Getting Started¶

Overview¶

DKubeTM is a portable, end-to-end, Kubeflow-based MLOps platform that enables data scientists to develop, tune, and deploy complex models. It is based on Kubernetes, and will run on-premises and on the most popular cloud Platforms. It has the same look, feel, and workflow on all of them, and migrating back and forth between providers is fast and simple.

This guide describes the process of installing and managing DKube on a cluster. It is assumed that a supported version of Kubernetes is installed on the cluster ( Prerequisites ) prior to installing DKube.

DKube Configuration¶

The cluster can include one or more master nodes and optional worker nodes.

The Master node coordinates the cluster, and can optionally contain GPUs
Each Worker node provides more resources, and is a way to expand the capability of the cluster

At least 1 Master node must be running for the cluster to be active. Worker nodes can be added and removed, and the cluster will continue to operate. The process to stop and restart the cluster is described in the section Restarting DKube After Cluster Restart

Installation Configuration¶

The installation can be run:

From the master node in the cluster, or
From a remote node that is not part of the cluster

The overall flow of installation is as follows:

Copy the required files to the installation node through Docker
Ensure that the installation node has passwordless access to all of the DKube cluster nodes
Execute the platform-specific setup steps as described in this document
Install DKube using Helm
Access DKube through a browser

Important

Even if the installation is executed from the master node on the cluster, passwordless access is still required to all of the nodes on the cluster, including the master node

DKube and Kubernetes¶

DKube requires Kubernetes to operate.

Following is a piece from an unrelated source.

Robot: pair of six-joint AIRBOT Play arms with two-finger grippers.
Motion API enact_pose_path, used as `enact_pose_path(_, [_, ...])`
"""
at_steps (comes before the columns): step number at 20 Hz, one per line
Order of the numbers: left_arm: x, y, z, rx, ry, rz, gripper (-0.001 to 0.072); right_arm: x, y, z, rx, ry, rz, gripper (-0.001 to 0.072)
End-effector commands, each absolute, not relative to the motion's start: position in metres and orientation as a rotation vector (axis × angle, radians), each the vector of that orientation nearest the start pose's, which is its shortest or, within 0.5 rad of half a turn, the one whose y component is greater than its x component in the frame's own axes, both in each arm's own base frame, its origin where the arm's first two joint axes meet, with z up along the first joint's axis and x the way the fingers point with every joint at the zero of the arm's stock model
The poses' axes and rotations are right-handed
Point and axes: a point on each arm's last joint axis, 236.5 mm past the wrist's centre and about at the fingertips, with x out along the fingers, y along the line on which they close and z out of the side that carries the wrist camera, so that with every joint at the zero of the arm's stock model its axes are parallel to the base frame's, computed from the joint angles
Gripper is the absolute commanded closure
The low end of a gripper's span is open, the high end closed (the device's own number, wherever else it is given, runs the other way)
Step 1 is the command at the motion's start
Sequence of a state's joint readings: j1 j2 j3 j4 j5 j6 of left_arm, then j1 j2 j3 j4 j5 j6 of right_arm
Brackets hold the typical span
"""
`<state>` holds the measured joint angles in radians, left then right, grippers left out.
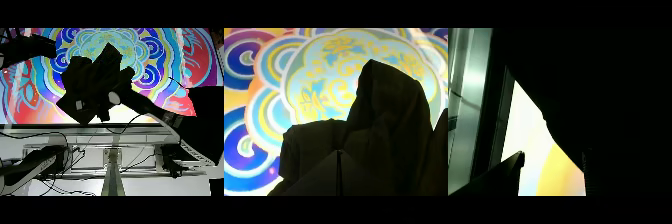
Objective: Fold the clothes and pants, and hang the long-sleeved shirts on hangers.
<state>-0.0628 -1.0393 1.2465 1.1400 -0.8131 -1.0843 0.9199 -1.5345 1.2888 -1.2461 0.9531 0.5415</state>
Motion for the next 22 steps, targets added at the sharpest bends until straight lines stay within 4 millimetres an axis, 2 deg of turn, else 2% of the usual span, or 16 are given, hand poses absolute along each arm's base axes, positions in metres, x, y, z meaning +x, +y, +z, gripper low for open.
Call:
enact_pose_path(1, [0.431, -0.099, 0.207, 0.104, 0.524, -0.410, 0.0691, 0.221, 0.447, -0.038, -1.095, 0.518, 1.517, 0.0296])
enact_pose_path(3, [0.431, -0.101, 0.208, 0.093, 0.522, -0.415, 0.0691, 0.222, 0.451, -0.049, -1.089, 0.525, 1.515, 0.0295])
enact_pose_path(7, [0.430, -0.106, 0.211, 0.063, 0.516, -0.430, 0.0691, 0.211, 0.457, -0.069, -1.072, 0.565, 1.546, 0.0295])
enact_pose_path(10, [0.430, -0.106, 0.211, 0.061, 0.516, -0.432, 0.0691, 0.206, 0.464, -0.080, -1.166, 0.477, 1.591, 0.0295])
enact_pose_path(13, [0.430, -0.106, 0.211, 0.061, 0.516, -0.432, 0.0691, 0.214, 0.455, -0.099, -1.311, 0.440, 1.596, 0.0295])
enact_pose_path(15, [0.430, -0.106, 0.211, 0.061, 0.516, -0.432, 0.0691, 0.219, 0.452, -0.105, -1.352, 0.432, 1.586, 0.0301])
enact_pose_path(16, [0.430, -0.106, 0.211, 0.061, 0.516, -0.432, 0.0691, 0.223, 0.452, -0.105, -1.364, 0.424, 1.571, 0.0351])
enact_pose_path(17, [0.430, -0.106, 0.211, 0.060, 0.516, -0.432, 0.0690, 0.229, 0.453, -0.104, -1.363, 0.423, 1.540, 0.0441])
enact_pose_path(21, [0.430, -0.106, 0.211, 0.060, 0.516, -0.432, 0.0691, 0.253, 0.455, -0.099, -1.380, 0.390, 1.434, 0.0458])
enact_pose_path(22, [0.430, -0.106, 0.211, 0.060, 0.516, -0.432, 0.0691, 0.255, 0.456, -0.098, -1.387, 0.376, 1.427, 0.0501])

This guide assumes that a supported version of Kubernetes has been installed on the cluster, as listed in the prerequisites section.

Prerequisites¶

Supported Platforms¶

The following OSs are supported:

Ubuntu 18.04

CentOS 7.9

Rook Ceph 1.4

Cluster nodes can include one of the following:

On-prem (bare metal or VM)

Google GCP

Amazon AWS

Microsoft Azure

The following Kubernetes platforms and versions are supported:

Amazon EKS

Rancher 2.4

Kubernetes 1.18

VMWare vSphere with Tanzu 1.2.1

Node Requirements¶

Installation Node Requirements¶

The installation node has the following requirements:

A supported operating system
Docker CE
Kubectl

Software help to install some of the required packages is provided at Software Package Help

DKube Cluster Node Requirements¶

The DKube Cluster nodes have the following requirements:

A supported operating system
Docker CE
Nodes should all have static IP addresses, even if the VM exists on a cloud
All nodes must be on the same subnet
All nodes must have the same user name and ssh key

Each node on the cluster should have the following minimum resources:

16 CPU cores
64GB RAM
Storage size is dependent on the programs and datasets, and should be large enough to handle the required data, but should be at least 400GB

Important

Only GPUs of the exact same type can be installed on a node. So, for example, you cannot mix an NVIDIA V100 and P100 on the same node. And even GPUs of the same class must have the same configuration (e.g. memory).

Important

The Nouveau driver should not be installed on any of the nodes in the cluster. If the driver is installed, you can follow the instructions in the section Removing Nouveau Driver

Access to the Cluster¶

In order to run DKube both during and after installation, a minimum level of security access must be provided from any system that needs to use the node. This includes access to the url in order to open DKube from a browser.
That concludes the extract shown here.